● PROBLEM DESCRIPTION: Where an entry below contains an image, skip the image and copy the rest exactly.

^^^^^^^^^^^^^^^^

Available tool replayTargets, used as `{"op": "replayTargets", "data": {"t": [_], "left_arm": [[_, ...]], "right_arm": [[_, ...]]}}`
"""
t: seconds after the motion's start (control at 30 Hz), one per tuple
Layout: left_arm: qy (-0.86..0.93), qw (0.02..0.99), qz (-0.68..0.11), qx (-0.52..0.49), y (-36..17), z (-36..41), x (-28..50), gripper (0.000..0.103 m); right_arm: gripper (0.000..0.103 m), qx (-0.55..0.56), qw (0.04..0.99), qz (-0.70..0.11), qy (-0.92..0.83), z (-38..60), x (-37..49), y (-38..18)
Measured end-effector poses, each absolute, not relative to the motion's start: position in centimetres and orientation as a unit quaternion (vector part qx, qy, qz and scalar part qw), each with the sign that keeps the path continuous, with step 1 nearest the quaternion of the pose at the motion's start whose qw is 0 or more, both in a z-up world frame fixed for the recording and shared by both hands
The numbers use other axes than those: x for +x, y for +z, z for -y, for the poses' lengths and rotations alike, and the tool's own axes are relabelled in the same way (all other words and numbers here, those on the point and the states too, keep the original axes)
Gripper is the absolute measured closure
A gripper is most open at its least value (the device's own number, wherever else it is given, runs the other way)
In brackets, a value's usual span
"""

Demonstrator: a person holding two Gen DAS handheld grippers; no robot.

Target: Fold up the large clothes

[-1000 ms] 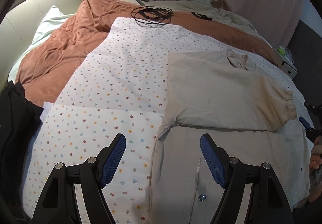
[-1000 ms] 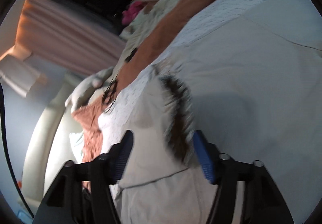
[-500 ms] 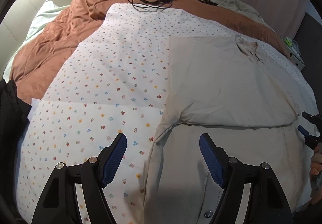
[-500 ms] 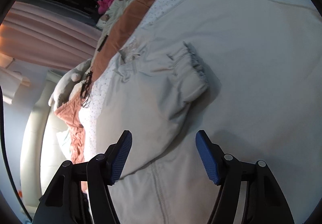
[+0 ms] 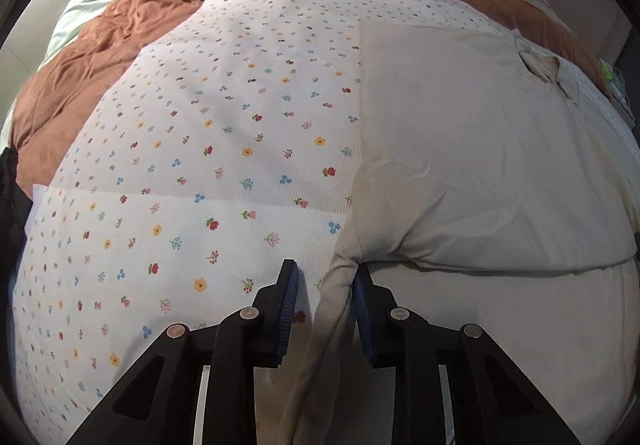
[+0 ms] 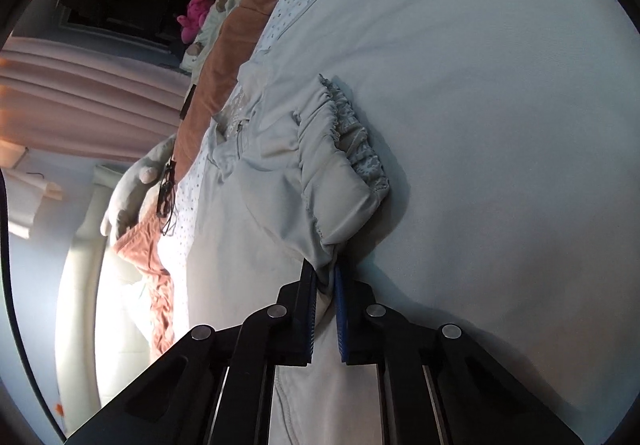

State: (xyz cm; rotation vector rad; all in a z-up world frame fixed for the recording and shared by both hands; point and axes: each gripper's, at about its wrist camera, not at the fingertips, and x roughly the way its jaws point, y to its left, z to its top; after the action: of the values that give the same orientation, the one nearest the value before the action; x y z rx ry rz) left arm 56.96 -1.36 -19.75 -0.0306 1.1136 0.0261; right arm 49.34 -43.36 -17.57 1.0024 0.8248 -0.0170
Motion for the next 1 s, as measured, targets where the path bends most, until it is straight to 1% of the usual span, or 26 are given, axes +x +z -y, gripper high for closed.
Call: {"op": "replayTargets", "data": {"t": [0.07, 0.1, 0.13, 0.2, 0.23, 0.27, 0.3, 0.33, 0.43, 0.5, 0.53, 0.67, 0.77, 1.0], "left_arm": [[0.028, 0.848, -0.529, -0.005, -19.8, 1.9, 57.2, 0.074], [0.036, 0.847, -0.53, -0.002, -19.6, 2.1, 57.1, 0.074], [0.044, 0.844, -0.534, 0.0, -19.4, 2.4, 57.1, 0.073], [0.046, 0.841, -0.54, -0.009, -19.0, 2.7, 57.0, 0.073], [0.041, 0.841, -0.538, -0.017, -18.7, 2.9, 56.9, 0.071], [0.036, 0.844, -0.535, -0.022, -18.2, 3.3, 56.6, 0.068], [0.032, 0.847, -0.53, -0.022, -17.7, 3.7, 56.4, 0.061], [0.028, 0.851, -0.524, -0.018, -17.1, 4.2, 56.1, 0.054], [0.007, 0.865, -0.501, -0.012, -15.2, 6.1, 55.4, 0.047], [-0.003, 0.871, -0.492, -0.013, -14.0, 7.4, 55.2, 0.04], [-0.008, 0.874, -0.486, -0.015, -13.5, 8.0, 55.1, 0.038], [-0.026, 0.886, -0.463, -0.016, -11.4, 11.3, 54.4, 0.038], [-0.039, 0.892, -0.45, -0.017, -10.1, 14.2, 53.8, 0.038], [-0.09, 0.9, -0.426, -0.02, -8.0, 20.2, 51.7, 0.038]], "right_arm": [[0.091, 0.438, 0.805, -0.399, -0.012, 42.9, 49.8, -16.8], [0.081, 0.43, 0.805, -0.408, -0.015, 42.8, 49.9, -16.5], [0.073, 0.43, 0.803, -0.413, -0.017, 42.9, 49.8, -16.3], [0.034, 0.446, 0.8, -0.401, -0.016, 43.6, 48.9, -15.3], [0.026, 0.445, 0.804, -0.394, -0.026, 44.0, 48.4, -14.7], [0.015, 0.437, 0.811, -0.386, -0.041, 44.4, 47.9, -14.0], [0.01, 0.427, 0.819, -0.379, -0.058, 44.9, 47.3, -13.2], [0.01, 0.419, 0.824, -0.375, -0.07, 45.3, 46.9, -12.5], [0.009, 0.412, 0.821, -0.387, -0.081, 46.5, 46.1, -11.4], [0.009, 0.398, 0.821, -0.399, -0.091, 47.1, 45.6, -11.0], [0.009, 0.393, 0.821, -0.404, -0.093, 47.4, 45.3, -10.8], [0.009, 0.373, 0.82, -0.421, -0.106, 48.6, 44.0, -9.5], [0.009, 0.355, 0.834, -0.404, -0.122, 49.8, 42.6, -8.3], [0.009, 0.377, 0.845, -0.351, -0.147, 54.8, 39.1, -7.6]]}}
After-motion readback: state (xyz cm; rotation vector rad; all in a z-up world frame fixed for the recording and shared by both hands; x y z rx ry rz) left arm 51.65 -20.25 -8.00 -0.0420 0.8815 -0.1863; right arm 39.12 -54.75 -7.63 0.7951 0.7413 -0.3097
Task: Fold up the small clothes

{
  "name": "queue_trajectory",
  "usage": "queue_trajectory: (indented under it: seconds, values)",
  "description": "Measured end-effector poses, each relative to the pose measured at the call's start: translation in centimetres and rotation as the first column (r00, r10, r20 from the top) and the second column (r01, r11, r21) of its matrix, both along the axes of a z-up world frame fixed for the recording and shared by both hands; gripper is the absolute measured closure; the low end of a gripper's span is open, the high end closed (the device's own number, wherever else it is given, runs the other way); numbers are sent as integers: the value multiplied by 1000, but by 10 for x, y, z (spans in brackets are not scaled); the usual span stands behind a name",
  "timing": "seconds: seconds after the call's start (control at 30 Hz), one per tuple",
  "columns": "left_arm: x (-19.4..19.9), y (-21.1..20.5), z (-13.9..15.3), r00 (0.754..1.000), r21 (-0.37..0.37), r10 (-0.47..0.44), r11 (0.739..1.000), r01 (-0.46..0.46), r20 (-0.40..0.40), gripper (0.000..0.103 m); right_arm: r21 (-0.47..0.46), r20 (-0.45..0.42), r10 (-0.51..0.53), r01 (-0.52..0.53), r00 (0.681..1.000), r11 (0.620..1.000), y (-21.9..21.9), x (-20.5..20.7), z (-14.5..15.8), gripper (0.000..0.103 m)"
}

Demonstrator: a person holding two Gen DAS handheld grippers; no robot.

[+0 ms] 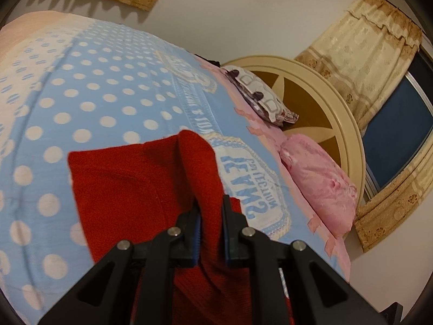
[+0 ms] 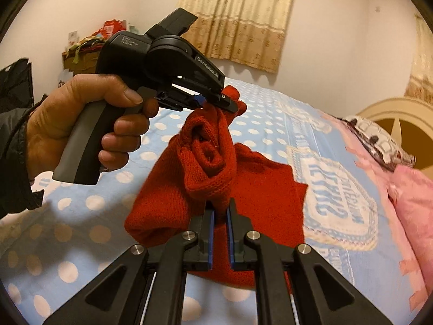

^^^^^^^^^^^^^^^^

● ANSWER TO THE EXERCISE:
Available tool replayTargets, used as `{"op": "replayTargets", "data": {"t": [_], "left_arm": [[_, ...]], "right_arm": [[_, ...]]}}`
"""
t: seconds after the motion's start (control at 30 Hz), one per tuple
Layout: left_arm: qy (-0.86..0.93), qw (0.02..0.99), qz (-0.68..0.11), qx (-0.52..0.49), y (-36..17), z (-36..41), x (-28..50), gripper (0.000..0.103 m); right_arm: gripper (0.000..0.103 m), qx (-0.55..0.56), qw (0.04..0.99), qz (-0.70..0.11), qy (-0.92..0.83), z (-38..60), x (-37..49), y (-38..18)
Measured end-effector poses, each absolute, not relative to the motion's start: position in centimetres and orientation as a unit quaternion (vector part qx, qy, qz and scalar part qw), each with the sign that keeps the path continuous, with step 1 nearest the quaternion of the pose at the motion's start whose qw is 0 or more, both in a z-up world frame fixed for the recording and shared by both hands
The numbers use other axes than those: x for +x, y for +z, z for -y, for the poses' lengths and rotations alike, and the tool's own axes are relabelled in the same way (all other words and numbers here, those on the point and the states too, keep the original axes)
Gripper is the absolute measured closure
A gripper is most open at its least value (the device's own number, wherever else it is given, runs the other way)
In brackets, a value's usual span
"""

Demonstrator: a person holding two Gen DAS handheld grippers; no robot.

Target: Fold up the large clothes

[-1000 ms] 
[-1000 ms] 
[-500 ms] 
[-500 ms] 
[+0 ms] 
[+0 ms] 

State: (xyz cm; rotation vector rad; all in a z-up world frame fixed for the recording and shared by both hands; point and axes: each gripper's, at about its wrist camera, not at the fingertips, and x roughly the way its jaws point, y to its left, z to its top; after the action: of the values that give the same orientation, the one nearest the value before the action; x y z rx ry rz) left arm 56.96 -1.36 -19.75 -0.0306 1.1136 0.0261; right arm 49.34 -43.36 -17.57 1.0024 0.8248 -0.0170
Motion for the next 1 s, as measured, targets where the path bends most, until it is straight to 1% of the usual span, or 26 are given, axes +x +z -y, gripper high for closed.
Call: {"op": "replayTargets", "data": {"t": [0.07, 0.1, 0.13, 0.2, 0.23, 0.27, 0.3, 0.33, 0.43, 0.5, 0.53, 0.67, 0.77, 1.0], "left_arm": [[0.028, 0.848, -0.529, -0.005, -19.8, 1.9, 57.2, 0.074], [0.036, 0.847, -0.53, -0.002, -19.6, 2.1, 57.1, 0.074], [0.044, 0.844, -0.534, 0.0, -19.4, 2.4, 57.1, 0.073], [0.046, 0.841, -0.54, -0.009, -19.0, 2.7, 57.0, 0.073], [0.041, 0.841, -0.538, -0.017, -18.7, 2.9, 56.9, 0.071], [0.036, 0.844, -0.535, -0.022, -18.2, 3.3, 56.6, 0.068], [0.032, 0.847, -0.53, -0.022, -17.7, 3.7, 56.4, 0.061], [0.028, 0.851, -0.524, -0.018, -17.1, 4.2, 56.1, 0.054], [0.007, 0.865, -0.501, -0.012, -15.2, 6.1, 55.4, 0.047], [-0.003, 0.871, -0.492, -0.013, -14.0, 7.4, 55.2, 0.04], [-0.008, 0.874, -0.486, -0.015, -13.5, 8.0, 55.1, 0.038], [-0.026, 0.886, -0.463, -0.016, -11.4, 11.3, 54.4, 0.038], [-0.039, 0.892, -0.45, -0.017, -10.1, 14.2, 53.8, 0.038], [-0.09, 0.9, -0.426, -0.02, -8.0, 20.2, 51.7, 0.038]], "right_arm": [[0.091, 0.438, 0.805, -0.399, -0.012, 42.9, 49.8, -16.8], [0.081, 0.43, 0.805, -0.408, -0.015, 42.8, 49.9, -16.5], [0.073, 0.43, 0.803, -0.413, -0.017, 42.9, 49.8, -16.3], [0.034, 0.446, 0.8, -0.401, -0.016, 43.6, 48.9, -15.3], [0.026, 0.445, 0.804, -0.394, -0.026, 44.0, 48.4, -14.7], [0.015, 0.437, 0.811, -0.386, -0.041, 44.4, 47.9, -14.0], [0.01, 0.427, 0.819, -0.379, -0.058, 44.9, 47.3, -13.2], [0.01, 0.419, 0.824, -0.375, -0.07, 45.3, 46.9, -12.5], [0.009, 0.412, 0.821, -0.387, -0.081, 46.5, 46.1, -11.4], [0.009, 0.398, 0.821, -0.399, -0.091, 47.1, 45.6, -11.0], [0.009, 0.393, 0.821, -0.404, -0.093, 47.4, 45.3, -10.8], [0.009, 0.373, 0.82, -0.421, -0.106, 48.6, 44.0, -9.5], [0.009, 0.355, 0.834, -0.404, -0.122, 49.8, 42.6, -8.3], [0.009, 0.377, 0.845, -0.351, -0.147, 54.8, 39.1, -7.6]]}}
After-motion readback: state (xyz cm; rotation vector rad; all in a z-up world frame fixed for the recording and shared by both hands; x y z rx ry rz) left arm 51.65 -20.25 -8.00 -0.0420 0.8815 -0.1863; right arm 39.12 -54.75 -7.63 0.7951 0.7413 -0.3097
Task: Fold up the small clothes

{
  "name": "queue_trajectory",
  "usage": "queue_trajectory: (indented under it: seconds, values)",
  "description": "Measured end-effector poses, each relative to the pose measured at the call's start: translation in centimetres and rotation as the first column (r00, r10, r20 from the top) and the second column (r01, r11, r21) of its matrix, both along the axes of a z-up world frame fixed for the recording and shared by both hands; gripper is the absolute measured closure; the low end of a gripper's span is open, the high end closed (the device's own number, wherever else it is given, runs the other way); numbers are sent as integers: the value multiplied by 1000, but by 10 for x, y, z (spans in brackets are not scaled); the usual span stands behind a name",
  "timing": "seconds: seconds after the call's start (control at 30 Hz), one per tuple",
  "columns": "left_arm: x (-19.4..19.9), y (-21.1..20.5), z (-13.9..15.3), r00 (0.754..1.000), r21 (-0.37..0.37), r10 (-0.47..0.44), r11 (0.739..1.000), r01 (-0.46..0.46), r20 (-0.40..0.40), gripper (0.000..0.103 m); right_arm: r21 (-0.47..0.46), r20 (-0.45..0.42), r10 (-0.51..0.53), r01 (-0.52..0.53), r00 (0.681..1.000), r11 (0.620..1.000), y (-21.9..21.9), x (-20.5..20.7), z (-14.5..15.8), gripper (0.000..0.103 m)"
}

Demonstrator: a person holding two Gen DAS handheld grippers; no robot.

[+0 ms] 
[+0 ms] 

The output requires no additions.